As an instructional coach, I get to work with dozens of educators every year who are passionate about racial justice. It’s inspiring to see how teachers are questioning what makes literature worthwhile, reflecting on their own mindsets, and including more Asian, Black, Indigenous, Latine, and People of Color (ABILPOC) authors in their classroom texts. With greater representation, these stories can disrupt the narrow, dominant narratives prevalent in the English canon.
So, it gives me pause when I think about whether this movement is actually improving student outcomes. We have all seen the data about how ELA proficiency continues to decline, especially for students of color. When faced with the impacts of a pandemic, a devastating teacher shortage, and curricular wars about balanced literacy and “three-cueing,” diversifying texts feels like an achievable goal. Adding to our classroom libraries can be a quick win. New, engaging books convert reluctant readers and boost teacher morale. “More diverse texts” is a checkmark we can make on our concrete action lists toward more abolitionist institutions.
The question I’m wrestling with is this: When teachers are selecting new texts — or allowing students to choose texts — where and how does the Science of Reading play a part?
Teachers are doing exhaustive analyses of texts or entire curricula for adoption, using culturally responsive evaluation tools that center intersectional representation across identities. But if the analysis ends there, what results is a swapping of priorities rather than an expansion of strong instruction. If we truly believe in and hold high expectations for our students, we must also provide them access to rigorous, grade-level materials and tasks. The texts we offer must build their content knowledge, their willingness to grapple with complex text, and their ability to independently make meaning from text.
If we are switching out Macbeth for The Hate You Give, is it because there are too many “dead white guys” in the 9th-grade canon, or is it also because we’re hoping for a “more accessible” text that is a whole lot easier to scaffold? Are we sacrificing rigor and cognitive struggle for texts with language that is more “on the students’ level”? Are we assuming that “these students” are not interested in Shakespeare because of who they are and where they come from?

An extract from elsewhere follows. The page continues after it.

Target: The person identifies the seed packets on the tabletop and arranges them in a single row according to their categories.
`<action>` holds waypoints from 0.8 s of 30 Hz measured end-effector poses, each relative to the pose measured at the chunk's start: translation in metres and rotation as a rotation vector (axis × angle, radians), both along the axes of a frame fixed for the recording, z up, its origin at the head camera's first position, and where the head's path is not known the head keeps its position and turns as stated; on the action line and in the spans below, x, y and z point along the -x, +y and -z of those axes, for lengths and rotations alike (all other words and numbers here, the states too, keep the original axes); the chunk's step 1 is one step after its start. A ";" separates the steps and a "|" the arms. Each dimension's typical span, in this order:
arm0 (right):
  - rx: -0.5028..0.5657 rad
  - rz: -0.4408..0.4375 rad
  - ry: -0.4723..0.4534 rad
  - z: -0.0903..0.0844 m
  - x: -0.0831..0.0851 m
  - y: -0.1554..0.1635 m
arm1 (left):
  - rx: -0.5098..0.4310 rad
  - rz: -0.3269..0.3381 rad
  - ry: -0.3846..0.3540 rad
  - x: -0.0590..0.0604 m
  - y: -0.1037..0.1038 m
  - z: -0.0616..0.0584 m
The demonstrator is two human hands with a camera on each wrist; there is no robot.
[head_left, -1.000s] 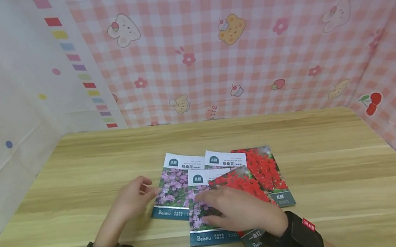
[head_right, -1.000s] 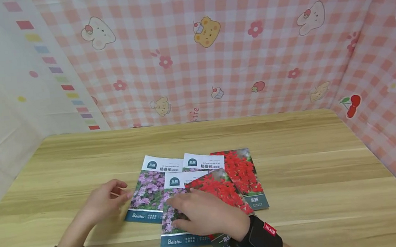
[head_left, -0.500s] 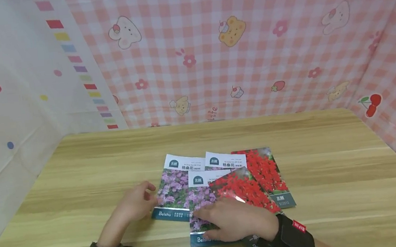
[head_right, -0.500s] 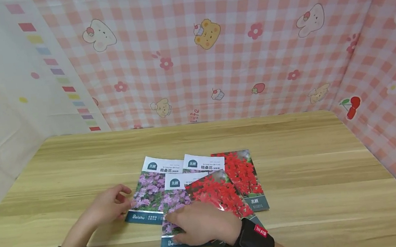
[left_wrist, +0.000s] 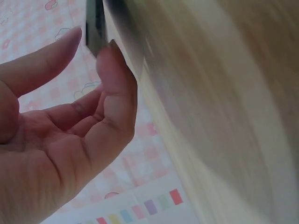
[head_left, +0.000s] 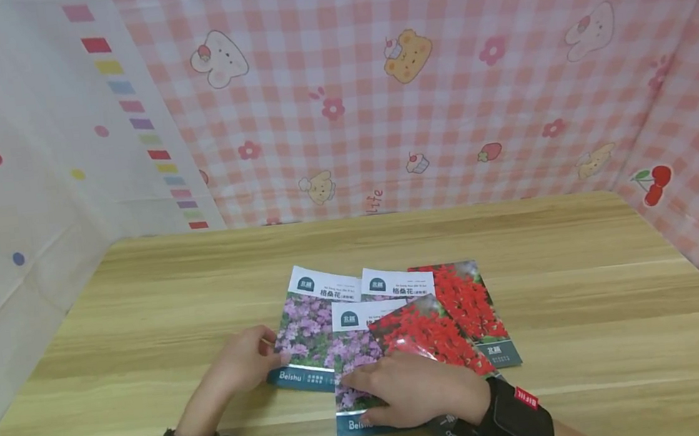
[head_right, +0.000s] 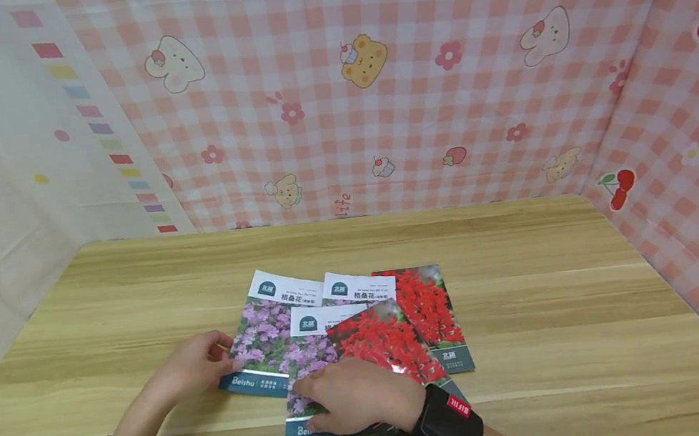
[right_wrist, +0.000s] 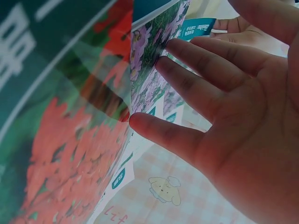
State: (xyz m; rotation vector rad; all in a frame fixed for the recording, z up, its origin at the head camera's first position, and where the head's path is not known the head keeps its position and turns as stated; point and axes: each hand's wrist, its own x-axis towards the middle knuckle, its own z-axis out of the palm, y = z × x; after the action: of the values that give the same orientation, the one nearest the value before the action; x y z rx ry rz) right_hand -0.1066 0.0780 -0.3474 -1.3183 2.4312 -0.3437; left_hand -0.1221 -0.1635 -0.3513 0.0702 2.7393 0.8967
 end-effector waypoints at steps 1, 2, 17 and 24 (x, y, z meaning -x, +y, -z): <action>-0.001 0.000 -0.007 0.000 0.000 0.000 | -0.004 -0.003 0.005 0.000 0.000 0.000; -0.001 -0.001 -0.012 0.000 0.000 0.000 | -0.010 -0.007 0.011 0.000 0.001 0.000; -0.022 0.004 -0.017 0.001 0.000 0.005 | -0.177 -0.055 0.058 -0.004 0.003 -0.007; -0.053 0.041 -0.017 0.000 0.000 0.008 | -0.197 -0.072 0.064 -0.006 -0.003 -0.014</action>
State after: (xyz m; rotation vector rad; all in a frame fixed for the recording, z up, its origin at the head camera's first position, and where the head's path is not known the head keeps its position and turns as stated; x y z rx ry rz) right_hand -0.1063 0.0860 -0.3470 -1.2399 2.4392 -0.2978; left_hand -0.1166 -0.1661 -0.3371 0.0383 2.7181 1.2014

Recently, I completed the SAP online course, Leveraging Diverse and Complex Text in the Classroom, and was ecstatic to see how closely the facilitators interwove the ELA standards with the “windows” and “mirrors” we all love to embrace. The new qualitative complexity rubric, which adds the layers of bias, dominant culture, marginalization, and teacher/student identity to each feature, is a useful tool for planning instruction around texts. And I couldn’t help but notice the closing reflections of participants in the course, which skewed heavily toward the challenges of representation. Few seemed ready to discuss the appropriate text complexity or scaffolds required to move all students to proficiency. It makes me think of a tweet from Zaretta Hammond, a leader on culturally responsive education before it was “cool”: “The truth of your commitment is evidenced in your literacy rates for Black and Brown children.”
If the books we provide to children aren’t advancing their literacy proficiency, how might we be replicating the centuries-old patterns of oppression in our schools? If our African-American texts center around “engaging, low-lift” stories of violence or our Latinx stories are all about immigration, what messages are we sending about how we honor our students and their rich, diverse experiences? Do James Baldwin, Angela Davis, and Gabriel Garcia Marquez get equal time with Jason Reynolds or Sandra Cisneros in our syllabus?
In my collaborations with teachers this year, I am striving to avoid a “single story” about how to provide all students access to literacy. High-quality, standards-aligned materials cannot do the job alone. Neither can diverse texts.
This year, I am supporting educators to envision their instruction holistically. I am starting with The Opportunity Myth, and connecting it to the Michigan Department of Education’s Equity in Literacy guidance, which aligns nicely with Gholdy Muhammad’s historically responsive literacy model. We investigate how our instructional practice reflects our mindset with Teaching for Equity from Leading Educators We invite teachers to connect literacy to purpose with The Civically Engaged Classroom. In the lower grades, my colleagues install science-based approaches in foundational skills with Equipped for Reading Success. Our team no longer facilitates separate “equity” and “content” sessions for teachers because with an anti-bias lens at the forefront, those objectives are the same.
For my part, I will continue to savor every bite of the “low-hanging fruit” of diverse texts while also promoting expertise in the scientific and technical aspects of reading.
“Leveraging diverse texts” means doing both for our students.